Drilling activity in frontier regions, such as the Suleiman Belt in Balochistan, is planned for fiscal years 2026-27. PPL expects to spud an offshore well by the first quarter of FY27.
The Lal X-1 well is currently in testing, with its potential to be assessed after drilling two to three more wells.
Gas production and financials
PPL’s gas production stood at 204,853 million cubic feet (mmcf) in FY25. Management said output could have been 10% higher if not for production curtailments caused by excess re-gasified liquefied natural gas (RLNG) in the system, which reduced production by about 73 million cubic feet per day (mmcfd). The company estimated lost revenue of around PKR 20 billion for the year.

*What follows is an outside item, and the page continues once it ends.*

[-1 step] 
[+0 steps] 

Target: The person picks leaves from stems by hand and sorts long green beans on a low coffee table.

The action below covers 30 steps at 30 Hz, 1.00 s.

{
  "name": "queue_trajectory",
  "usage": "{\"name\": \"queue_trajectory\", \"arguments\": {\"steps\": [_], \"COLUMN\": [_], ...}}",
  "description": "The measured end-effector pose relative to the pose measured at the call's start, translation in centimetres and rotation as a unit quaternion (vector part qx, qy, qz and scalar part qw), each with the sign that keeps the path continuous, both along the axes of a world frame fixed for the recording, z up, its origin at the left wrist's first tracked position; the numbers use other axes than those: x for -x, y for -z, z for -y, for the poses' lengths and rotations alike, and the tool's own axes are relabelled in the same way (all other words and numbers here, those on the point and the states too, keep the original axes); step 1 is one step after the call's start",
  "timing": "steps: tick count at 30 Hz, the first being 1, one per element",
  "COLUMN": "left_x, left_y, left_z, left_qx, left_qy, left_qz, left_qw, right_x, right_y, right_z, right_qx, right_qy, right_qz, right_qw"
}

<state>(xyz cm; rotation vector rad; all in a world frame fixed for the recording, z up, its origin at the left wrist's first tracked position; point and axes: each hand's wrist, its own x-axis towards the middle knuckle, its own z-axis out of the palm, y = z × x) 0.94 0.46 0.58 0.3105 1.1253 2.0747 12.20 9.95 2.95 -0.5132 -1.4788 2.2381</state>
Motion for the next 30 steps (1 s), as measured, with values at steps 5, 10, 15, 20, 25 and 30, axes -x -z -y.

By the end of FY25, PPL’s cash and short-term investments totaled PKR 80 billion, down from PKR 112 billion the previous year, primarily due to payment of a Sui lease extension bonus.
In the first quarter of FY26, recovery from Sui Southern Gas Company (SSGC) improved to 100%, compared with 82% in FY25. However, recovery from Sui Northern Gas Pipelines Ltd. (SNGPL) fell to 84% from 95% a year earlier.
Management said it remains confident that the government will resolve the gas sector’s circular debt, similar to the power sector’s recent progress.
Third-party sales and diversification
PPL is negotiating gas sales with 10 third-party companies, though management said transmission-grade and infrastructure limitations, especially pipeline constraints, continue to pose challenges.
The company said its diversification into mining is gaining traction amid Pakistan’s evolving energy landscape, led by the Barite-Lead-Zinc project, which is expected to drive future growth.
Discoveries and dividends
PPL announced multiple discoveries during FY25, including two operated finds—such as the Pateji X-1 well in Sindh’s Shahbandar Block—and six in partner-operated assets. The company drilled 11 exploration and four development wells across its portfolio.
“We are proud to share that production from Pateji X-1 started in a record time of less than five months,” management said. Additionally, Adhi South 8 & 9 and Jhim East X-1 were brought online during the year.
Despite LNG-related supply restrictions and lower offtakes from Kandhkot, PPL’s average production remained around 632 million standard cubic feet per day equivalent.
The company also improved its dividend payout ratio to 22% in FY25, with a dividend per share (DPS) of PKR 7.5, up from an 18% payout ratio the previous year.